Did your family love music?

I certainly grew up with it in my family. It was probably because my father was an expert musician.  He played a number of instruments including accordion, which is where I got my love for that instrument. I actually love accordions. But he also sang in the Armenian Church choir, and I sang on that choir with him. That’s before in my newly found home in Canada because I grew up in Cairo, Egypt but we migrated when I was 10 years old. In Toronto when I was growing up as a teen, I certainly heard the music of the Beatles and also Motown. And I also had the terrific inspiration of Pete Seeger, Joni Mitchell and Bob Dylan and these people, these great early musicians.

I saw that Pete Seeger was an inspiration for this album. Do you have a favorite Pete Seeger song?

Probably “If I Had a Hammer,” which I actually sang recently.  I might record “If I Had a Hammer” and have it be the bonus song on my next CD. Bonus songs are kind of like saying, “Okay, this is the album I did but here is one more song that may or may not belong to this album but here it is, to give it some creative latitude.” I feel like the baton has been passed on to many of us who sing and love sing-along.

Tell me about the young woman that your book is dedicated to.
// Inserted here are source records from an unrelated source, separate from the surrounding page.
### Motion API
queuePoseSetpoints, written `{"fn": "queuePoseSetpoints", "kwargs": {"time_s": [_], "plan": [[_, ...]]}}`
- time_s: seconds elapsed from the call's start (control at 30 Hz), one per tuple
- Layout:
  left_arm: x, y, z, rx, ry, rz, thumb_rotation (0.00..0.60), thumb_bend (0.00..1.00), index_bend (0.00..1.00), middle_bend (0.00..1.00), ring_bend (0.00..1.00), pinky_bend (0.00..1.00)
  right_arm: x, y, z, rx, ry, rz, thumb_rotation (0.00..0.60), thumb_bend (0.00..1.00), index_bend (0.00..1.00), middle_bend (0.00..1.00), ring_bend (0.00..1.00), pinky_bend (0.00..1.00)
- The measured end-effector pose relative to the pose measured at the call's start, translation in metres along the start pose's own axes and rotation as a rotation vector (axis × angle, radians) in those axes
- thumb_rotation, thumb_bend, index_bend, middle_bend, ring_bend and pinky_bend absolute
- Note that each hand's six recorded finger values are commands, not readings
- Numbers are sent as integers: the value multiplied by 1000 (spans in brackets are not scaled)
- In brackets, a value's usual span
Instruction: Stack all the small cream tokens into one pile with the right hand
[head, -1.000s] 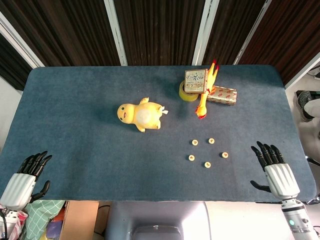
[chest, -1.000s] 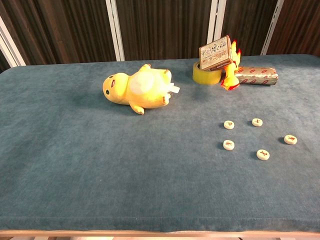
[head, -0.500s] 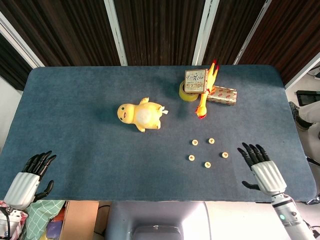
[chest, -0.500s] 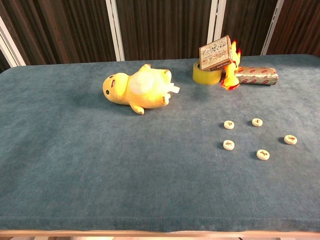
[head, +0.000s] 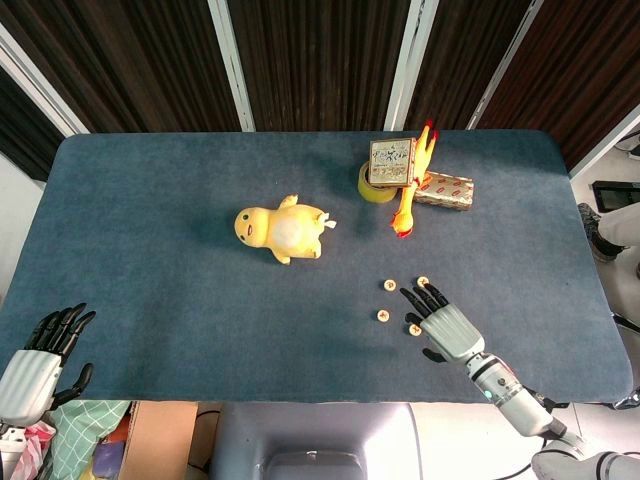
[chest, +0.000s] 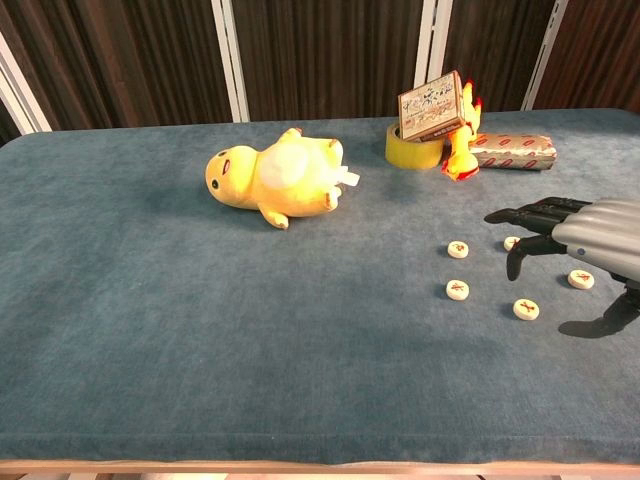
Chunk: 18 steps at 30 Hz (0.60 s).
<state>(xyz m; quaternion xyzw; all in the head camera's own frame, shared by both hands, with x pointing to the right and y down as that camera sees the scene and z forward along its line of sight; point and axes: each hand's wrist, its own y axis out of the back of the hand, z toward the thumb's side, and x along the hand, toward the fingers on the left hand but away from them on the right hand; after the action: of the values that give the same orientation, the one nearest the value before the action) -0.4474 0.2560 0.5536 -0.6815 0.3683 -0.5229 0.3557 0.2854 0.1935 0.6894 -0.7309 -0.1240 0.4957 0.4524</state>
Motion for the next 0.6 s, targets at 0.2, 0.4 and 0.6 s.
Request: {"fn": "queuePoseSetpoints", "kwargs": {"time_s": [0.2,0.4,0.6], "plan": [[0,-1,-1,-2,4,-4,600,454,0,0,0,87,-8,-7,-3,7,-5,9,600,430,535,0,0,0],[0,0,0,-2,4,-2,600,452,0,0,0,87,-17,-18,-7,12,-14,34,600,434,531,0,0,0],[0,0,-1,-2,7,-4,600,453,0,0,0,87,-23,-23,-7,9,-20,45,600,435,531,0,0,0]]}}
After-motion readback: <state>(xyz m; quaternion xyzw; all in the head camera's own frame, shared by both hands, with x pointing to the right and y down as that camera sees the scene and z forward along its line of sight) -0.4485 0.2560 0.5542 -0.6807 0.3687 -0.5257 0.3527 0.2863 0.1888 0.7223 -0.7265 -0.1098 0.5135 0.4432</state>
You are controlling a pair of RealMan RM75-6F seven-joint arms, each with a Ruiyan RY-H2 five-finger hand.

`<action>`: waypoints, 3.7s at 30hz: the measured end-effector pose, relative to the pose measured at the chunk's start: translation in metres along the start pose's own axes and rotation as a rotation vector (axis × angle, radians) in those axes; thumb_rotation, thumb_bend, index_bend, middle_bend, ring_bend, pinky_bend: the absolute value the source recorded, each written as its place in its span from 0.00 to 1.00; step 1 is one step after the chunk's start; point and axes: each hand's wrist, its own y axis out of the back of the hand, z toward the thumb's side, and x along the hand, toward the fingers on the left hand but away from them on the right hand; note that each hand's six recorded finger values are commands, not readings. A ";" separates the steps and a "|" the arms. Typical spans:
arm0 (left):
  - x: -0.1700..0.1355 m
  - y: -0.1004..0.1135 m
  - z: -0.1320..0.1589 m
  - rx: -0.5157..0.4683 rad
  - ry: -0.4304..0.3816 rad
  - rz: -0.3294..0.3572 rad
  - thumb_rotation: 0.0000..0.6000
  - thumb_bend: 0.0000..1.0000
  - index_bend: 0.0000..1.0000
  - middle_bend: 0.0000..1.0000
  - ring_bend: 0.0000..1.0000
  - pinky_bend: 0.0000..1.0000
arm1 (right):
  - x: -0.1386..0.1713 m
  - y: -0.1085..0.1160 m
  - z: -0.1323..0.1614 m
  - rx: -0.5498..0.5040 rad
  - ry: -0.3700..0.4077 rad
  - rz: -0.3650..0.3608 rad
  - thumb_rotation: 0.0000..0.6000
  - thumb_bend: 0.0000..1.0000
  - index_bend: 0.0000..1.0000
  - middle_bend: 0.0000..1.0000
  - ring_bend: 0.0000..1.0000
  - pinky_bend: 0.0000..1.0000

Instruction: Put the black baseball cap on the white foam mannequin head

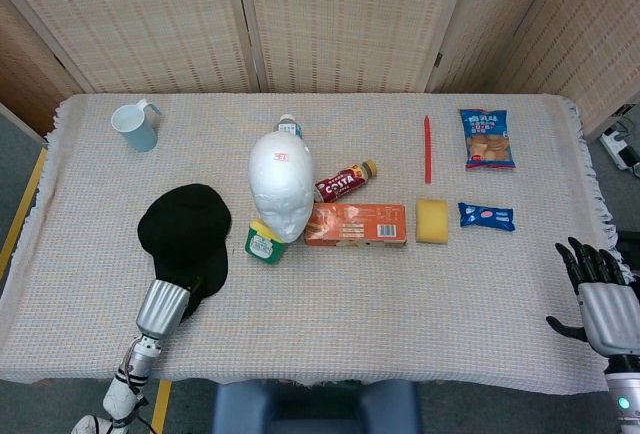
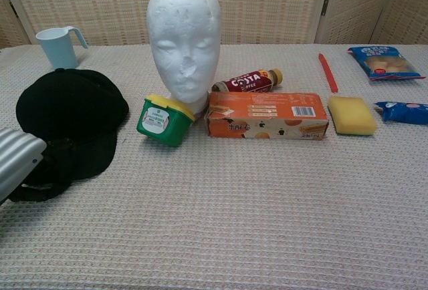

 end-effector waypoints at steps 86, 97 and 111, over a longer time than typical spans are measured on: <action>0.173 0.189 0.097 0.034 -0.245 0.720 1.00 0.61 0.71 1.00 1.00 1.00 | 0.008 0.026 -0.016 -0.108 0.005 0.027 1.00 0.06 0.00 0.00 0.00 0.00; 0.121 0.144 0.112 -0.008 -0.323 0.635 1.00 0.56 0.63 1.00 1.00 1.00 | 0.011 0.026 -0.013 -0.106 0.018 0.026 1.00 0.06 0.00 0.00 0.00 0.00; 0.110 0.153 0.100 -0.064 -0.290 0.625 1.00 0.12 0.04 1.00 0.99 1.00 | 0.013 0.027 -0.012 -0.102 0.020 0.022 1.00 0.06 0.00 0.00 0.00 0.00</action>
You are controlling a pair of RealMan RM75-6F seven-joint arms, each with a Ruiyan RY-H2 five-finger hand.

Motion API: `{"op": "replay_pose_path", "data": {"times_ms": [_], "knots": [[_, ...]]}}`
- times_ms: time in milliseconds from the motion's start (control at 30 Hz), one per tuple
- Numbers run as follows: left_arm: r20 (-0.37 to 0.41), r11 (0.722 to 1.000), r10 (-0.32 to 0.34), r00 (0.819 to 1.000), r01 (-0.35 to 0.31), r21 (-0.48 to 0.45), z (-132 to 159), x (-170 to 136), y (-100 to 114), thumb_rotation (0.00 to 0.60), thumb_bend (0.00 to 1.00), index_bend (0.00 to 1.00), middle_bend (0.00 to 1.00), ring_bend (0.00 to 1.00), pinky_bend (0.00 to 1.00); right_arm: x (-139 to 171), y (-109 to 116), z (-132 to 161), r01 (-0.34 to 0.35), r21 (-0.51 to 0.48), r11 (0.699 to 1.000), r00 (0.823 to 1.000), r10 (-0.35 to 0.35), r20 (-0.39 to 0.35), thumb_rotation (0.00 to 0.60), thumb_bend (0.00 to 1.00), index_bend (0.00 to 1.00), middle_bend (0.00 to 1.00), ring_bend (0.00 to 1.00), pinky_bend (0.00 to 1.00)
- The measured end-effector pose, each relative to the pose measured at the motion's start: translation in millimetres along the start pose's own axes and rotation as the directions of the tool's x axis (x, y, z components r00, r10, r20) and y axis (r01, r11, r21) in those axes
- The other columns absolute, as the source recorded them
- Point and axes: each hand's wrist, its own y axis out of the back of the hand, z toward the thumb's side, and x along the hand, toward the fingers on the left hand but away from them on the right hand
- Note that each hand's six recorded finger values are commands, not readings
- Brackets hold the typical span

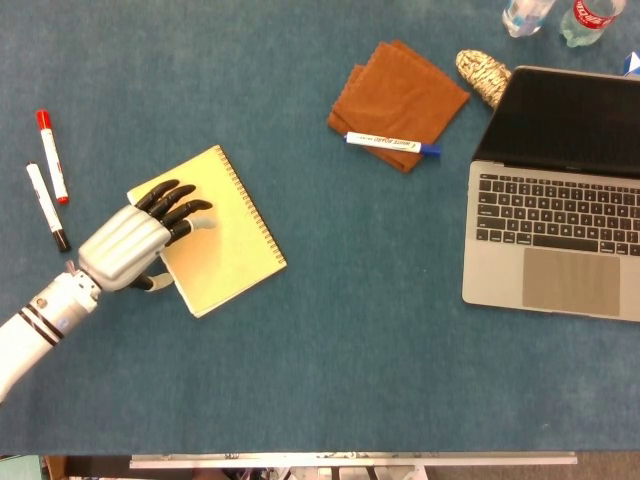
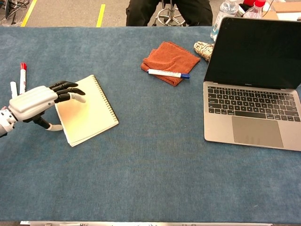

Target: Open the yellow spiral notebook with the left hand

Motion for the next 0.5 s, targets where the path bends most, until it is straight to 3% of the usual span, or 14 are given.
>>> {"op": "replay_pose_path", "data": {"times_ms": [233, 500], "knots": [[-0.028, 0.996, 0.040, 0.999, -0.042, -0.084, 2, 7, 0, 0.600, 0.35, 0.22, 0.14, 0.00, 0.00, 0, 3, 0, 0.010, -0.002, 1.000, 1.000, -0.010, -0.001, 0.600, 0.19, 0.14, 0.18, 0.10, 0.18], [-0.031, 0.983, 0.073, 0.997, -0.077, -0.168, 13, 17, 0, 0.600, 0.36, 0.22, 0.14, 0.00, 0.00, 0, 3, 0, 0.016, -0.005, 1.000, 1.000, -0.016, -0.002, 0.600, 0.19, 0.14, 0.18, 0.10, 0.18]]}}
Lightweb Darkweb is dedicated to Amanda Todd who at the age of fifteen in Vancouver took her life after two or three years of sexual extortion by an online predator. And this is a tragic death that actually could have been averted had the RCMP acted quickly to have smoked out the perpetrator because they know how to do that. In a similar case in Ontario the RCMP intervened quickly and the boy’s life was saved. But the stronger point here perhaps also is the group called the Red Hood Project citizen’s group to urge for corporate social responsibility by the billion dollar social media platform such as Facebook. When we co-wrote an open letter to Facebook’s CEO, Sheryl Sandberg including, signatories including Carol Todd, Amanda’s mother, there was silence. Not a response, not one. And I think that’s tragic because I think the business model of billion dollar corporations that care more about profits than the people their services affect, there’s something wrong with that picture.

You have said that with this album you also honored another recently passed hero, Nelson Mandela. How did his inspiration touch you?

How can I talk about Mandela? The wonderful thing about those who inspire us deeply is that they live on forever. And Mandela’s courage, after 26 years of being imprisoned, and his nobility in that the way he conducted himself, his captors felt like they were the ones in captivity. You have to kneel at the foot of that man. So anyway I was inspired by his words in the year 2000 when he said, empty rhetoric is not enough he said we must turn this world around for the children. I thought that would make a great song and I wrote a song and I recorded it. Got to sing it for him in Toronto in 2001 at Ryerson University and that was an unforgettable event. When I was finished singing the song he stood up and actually shook my hand and it’s something I’ll never forget.